Estão em cena dois diabos, Belzebu e Dinato, este preparado para escrever o que o companheiro observar.
Entra Todo-o-Mundo, homem como rico mercador, e faz que anda buscando alguma coisa que se lhe perdeu; e logo após ele um homem, vestido como pobre.
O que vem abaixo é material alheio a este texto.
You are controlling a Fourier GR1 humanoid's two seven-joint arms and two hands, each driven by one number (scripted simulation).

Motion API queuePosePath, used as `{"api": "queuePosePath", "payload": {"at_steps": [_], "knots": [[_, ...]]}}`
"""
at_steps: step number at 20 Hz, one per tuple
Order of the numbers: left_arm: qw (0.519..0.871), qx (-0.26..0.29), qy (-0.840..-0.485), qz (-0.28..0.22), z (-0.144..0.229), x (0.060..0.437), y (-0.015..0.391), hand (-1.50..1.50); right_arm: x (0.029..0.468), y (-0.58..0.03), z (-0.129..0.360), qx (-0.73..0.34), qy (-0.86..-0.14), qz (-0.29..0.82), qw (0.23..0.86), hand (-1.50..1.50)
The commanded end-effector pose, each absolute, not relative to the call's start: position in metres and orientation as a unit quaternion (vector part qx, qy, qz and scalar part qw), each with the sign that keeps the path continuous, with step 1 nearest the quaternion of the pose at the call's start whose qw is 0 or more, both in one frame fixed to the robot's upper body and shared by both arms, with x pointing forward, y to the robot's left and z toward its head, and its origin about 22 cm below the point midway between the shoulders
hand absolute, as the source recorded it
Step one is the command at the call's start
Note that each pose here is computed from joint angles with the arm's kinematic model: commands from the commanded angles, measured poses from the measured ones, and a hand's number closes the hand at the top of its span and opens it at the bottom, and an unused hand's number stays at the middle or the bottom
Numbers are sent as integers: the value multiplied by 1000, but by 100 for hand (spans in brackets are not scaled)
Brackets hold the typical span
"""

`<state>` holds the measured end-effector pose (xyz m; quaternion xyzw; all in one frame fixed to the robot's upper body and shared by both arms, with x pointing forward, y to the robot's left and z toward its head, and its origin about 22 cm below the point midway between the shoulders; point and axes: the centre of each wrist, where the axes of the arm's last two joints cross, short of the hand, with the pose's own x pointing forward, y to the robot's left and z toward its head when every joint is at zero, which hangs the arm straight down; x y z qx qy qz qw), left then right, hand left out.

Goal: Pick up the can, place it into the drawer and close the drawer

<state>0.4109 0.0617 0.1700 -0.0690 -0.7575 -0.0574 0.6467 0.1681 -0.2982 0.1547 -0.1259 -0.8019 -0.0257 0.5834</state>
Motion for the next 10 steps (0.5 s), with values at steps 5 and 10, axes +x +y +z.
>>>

Este se chama Ninguém.
Ninguém:
Que andas tu aí buscando?
Todo-o-Mundo:
Mil coisas ando a buscar:
delas não posso achar,
porém ando porfiando,
por quão bom é porfiar.
Ninguém:
Como hás nome, cavalheiro?
Todo-o-Mundo:
Eu hei nome Todo-o-Mundo,
e meu tempo todo inteiro
sempre é buscar dinheiro,
e sempre nisto me fundo.
Ninguém:
Eu hei nome Ninguém,
e busco a consciência.
Belzebu:
Esta é boa experiência!
Dinato, escreve isto bem.
Dinato:
Que escreverei, companheiro?
Belzebu:
Que Ninguém busca consciência,
e Todo-o-Mundo dinheiro.
Ninguém:
E agora que buscas lá?
Todo-o-Mundo:
Busco honra muito grande.
Ninguém:
E eu virtude, que Deus mande
que tope com ela já.
Belzebu:
Outra adição nos acode:
escreve logo aí a fundo
que busca honra Todo-o-Mundo
e Ninguém busca virtude.
Ninguém:
Buscas outro mor bem que esse?
Todo-o-Mundo:
Busco mais quem me louvasse
tudo quanto eu fizesse.
Ninguém:
E eu quem me repreendesse
em cada coisa que errasse.
Belzebu:
Escreve mais.
Dinato:
Que tens sabido?
Belzebu:
Que quer em extremo grado
Todo-o-Mundo ser louvado,
e Ninguém ser repreendido.
Ninguém:
Buscas mais, amigo meu?
Todo-o-Mundo:
Busco a vida e quem ma dê.
Ninguém:
A vida não sei que é,
a morte conheço eu.
Belzebu:
Escreve lá outra sorte.
Dinato:
Que sorte?
Belzebu:
Muito garrida:
Todo-o-Mundo busca a vida,
e Ninguém conhece a morte.
Todo-o-Mundo:
E mais queria o paraíso,
sem mo ninguém estorvar.
Ninguém:
E eu ponho-me a pagar
quanto devo para isso.
Belzebu:
Escreve com muito aviso.
Dinato:
Que escreverei?
Belzebu:
Escreve
que Todo-o-Mundo quer paraíso
e Ninguém paga o que deve.
Todo-o-Mundo:
Folgo muito de enganar,
e mentir nasceu comigo.
Ninguém:
Eu sempre verdade digo,
sem nunca me desviar.
Belzebu:
Ora escreve lá, compadre,
não sejas tu preguiçoso!
Dinato:
Quê?
Belzebu:
Que Todo-o-Mundo é mentiroso,
e Ninguém diz a verdade.
Ninguém:
Que mais buscas?
Todo-o-Mundo:
Lisonjear.
Ninguém:
Eu sou todo desengano.
Belzebu:
Escreve, ande la mano!
Dinato:
Que me mandas assentar?
Belzebu:
Põe aí mui declarado,
não te fique no tinteiro:
Todo-o-Mundo é lisonjeiro,
e Ninguém desenganado.
Gil Vicente in «Auto da Lusitânia», 1532.